Anche senza voler stabilire una correlazione assoluta tra tassi di occupazione e presenza di lavoratori stranieri, tutti i dati dimostrano che una presenza significativa di stranieri  che tendono ad occupare posti non coperti dai locali, o per disagio/pericolosità e/o per basso salario  (è questo il caso degli infermieri che mancano i in Italia, mentre migliaia di infermieri italiani lavorano in Svizzera e  Gran Bretagna,  con paghe più che doppie)  rende possibile mantenere in vita attività ed imprese “tradizionali”, che altrimenti scomparirebbero. Oggi quasi tutti i settori sono interessati dagli oltre 3 milioni di lavoratori stranieri – su una presenza a inizio 2016 di 5,8 milioni di stranieri, si stima che almeno 3,5 milioni siano lavoratori, tra regolari ed irregolari e 2,3 milioni siano asilanti, familiari e studenti.  
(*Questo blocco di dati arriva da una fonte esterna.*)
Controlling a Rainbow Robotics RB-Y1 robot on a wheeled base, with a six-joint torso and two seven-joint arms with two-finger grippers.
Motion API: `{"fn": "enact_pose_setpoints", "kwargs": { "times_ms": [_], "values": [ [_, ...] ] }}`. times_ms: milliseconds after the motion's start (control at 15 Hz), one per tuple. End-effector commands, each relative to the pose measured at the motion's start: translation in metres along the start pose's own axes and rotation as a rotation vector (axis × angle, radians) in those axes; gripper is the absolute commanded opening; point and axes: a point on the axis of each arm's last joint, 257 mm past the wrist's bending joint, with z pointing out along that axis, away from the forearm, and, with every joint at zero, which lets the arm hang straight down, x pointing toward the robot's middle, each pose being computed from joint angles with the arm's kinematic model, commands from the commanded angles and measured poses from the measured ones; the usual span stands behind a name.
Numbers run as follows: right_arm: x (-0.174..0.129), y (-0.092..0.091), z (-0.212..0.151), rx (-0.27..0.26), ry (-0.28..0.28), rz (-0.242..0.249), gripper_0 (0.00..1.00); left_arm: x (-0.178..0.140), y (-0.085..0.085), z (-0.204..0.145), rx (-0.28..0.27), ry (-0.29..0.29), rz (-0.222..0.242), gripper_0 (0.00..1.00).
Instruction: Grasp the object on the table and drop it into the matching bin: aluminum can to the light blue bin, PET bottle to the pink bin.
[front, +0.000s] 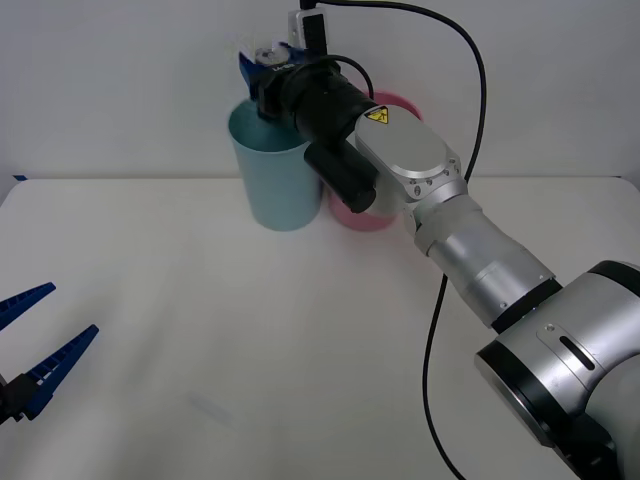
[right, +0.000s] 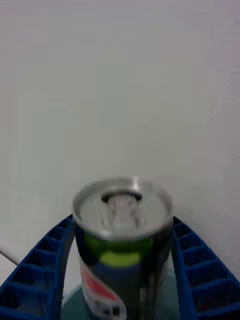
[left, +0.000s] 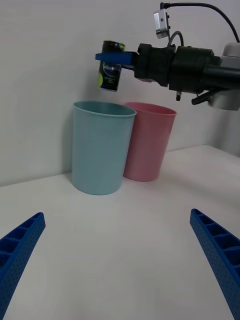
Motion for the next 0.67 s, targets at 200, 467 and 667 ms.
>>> {"fn": "enact_pose_setpoints", "kwargs": {
  "times_ms": [200, 467, 667],
  "values": [
    [0.001, 0.001, 0.000, -0.001, 0.001, -0.002, 1.00, 0.000, 0.000, 0.000, 0.000, 0.000, 0.000, 1.00],
    [-0.004, 0.003, -0.001, -0.010, -0.010, -0.012, 1.00, 0.000, 0.000, 0.000, 0.000, 0.000, 0.000, 1.00],
    [-0.006, 0.004, -0.017, -0.036, -0.035, -0.022, 1.00, 0.000, 0.000, 0.000, 0.000, 0.000, 0.000, 1.00]
  ]
}}
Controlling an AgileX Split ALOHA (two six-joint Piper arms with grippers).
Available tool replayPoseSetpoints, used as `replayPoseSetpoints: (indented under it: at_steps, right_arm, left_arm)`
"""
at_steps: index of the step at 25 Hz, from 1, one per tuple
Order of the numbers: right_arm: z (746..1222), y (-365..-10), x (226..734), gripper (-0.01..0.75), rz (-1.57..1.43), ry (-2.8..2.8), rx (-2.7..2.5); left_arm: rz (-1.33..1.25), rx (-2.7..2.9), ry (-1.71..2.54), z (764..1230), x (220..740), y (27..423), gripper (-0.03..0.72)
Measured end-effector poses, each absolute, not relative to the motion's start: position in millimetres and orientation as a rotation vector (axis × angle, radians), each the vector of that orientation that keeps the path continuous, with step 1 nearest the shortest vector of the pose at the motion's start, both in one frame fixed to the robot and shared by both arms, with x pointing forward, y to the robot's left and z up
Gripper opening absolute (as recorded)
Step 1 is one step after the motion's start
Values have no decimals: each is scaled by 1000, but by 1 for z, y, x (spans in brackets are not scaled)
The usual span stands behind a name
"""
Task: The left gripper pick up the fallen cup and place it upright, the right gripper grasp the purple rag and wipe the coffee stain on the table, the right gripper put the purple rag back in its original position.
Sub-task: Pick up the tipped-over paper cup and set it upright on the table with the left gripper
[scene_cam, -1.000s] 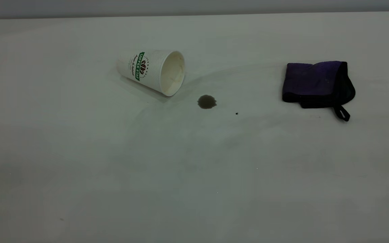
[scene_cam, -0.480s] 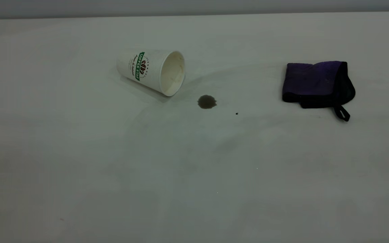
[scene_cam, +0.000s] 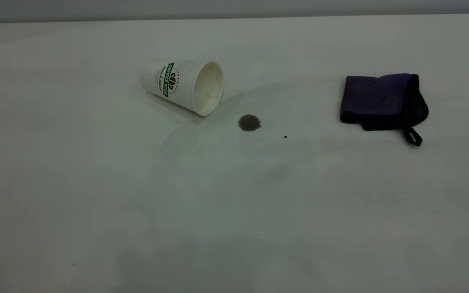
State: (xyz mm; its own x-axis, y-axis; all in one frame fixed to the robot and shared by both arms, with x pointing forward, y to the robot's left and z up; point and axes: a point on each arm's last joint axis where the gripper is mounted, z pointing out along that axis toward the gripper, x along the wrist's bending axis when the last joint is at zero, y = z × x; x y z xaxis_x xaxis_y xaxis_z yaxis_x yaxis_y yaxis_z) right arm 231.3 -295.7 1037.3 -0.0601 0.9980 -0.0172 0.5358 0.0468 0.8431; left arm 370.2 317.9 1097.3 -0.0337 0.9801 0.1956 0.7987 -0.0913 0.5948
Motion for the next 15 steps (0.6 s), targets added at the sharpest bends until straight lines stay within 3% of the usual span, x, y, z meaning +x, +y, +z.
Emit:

L’immigrazione, secondo l’Istat, dovrebbe aumentare di alcune decine di migliaia per qualche decennio ancora, per impedire che il persistente buco demografico affossi definitivamente il paese. Infatti l’attuale natalità di 1,3 figli per donna è largamente al disotto del livello fisiologico di un sistema sano ed in equilibrio, cioè con indici di vecchiaia sopportabili per i sistemi, pensionistico, sanitario e produttivo.  

I flussi migratori si sono fortemente ridotti a partire dal 2010, per la crisi perdurante, ma anche per la propaganda anti immigrati che il flusso dei barconi dall’Africa – che per decenni hanno pesato per meno del 10% delle immigrazioni complessive –  e le drammatizzazioni mediatiche e politiche di quelle immagini hanno prodotto.  L’obiettivo di evitare il declino definitivo del paese, come fu quello della Roma imperiale, che anch’essa subì una denatalità sconvolgente e la paura crescente dei “barbari”, non è scontato per la debolezza della sinistra e dei progressisti a controbattere gli slogan della destra populista e xenofoba, falsi, ma in un paese con milioni di disoccupati e sottoccupati, assai attrattivi.

Un monito finale a sinistra, europeisti e progressisti: Studiate un po’ meglio il fenomeno migratorio e   non disperate; la deriva populista, xenofoba, nazionalista e anti Europa di oggi può essere  battuta.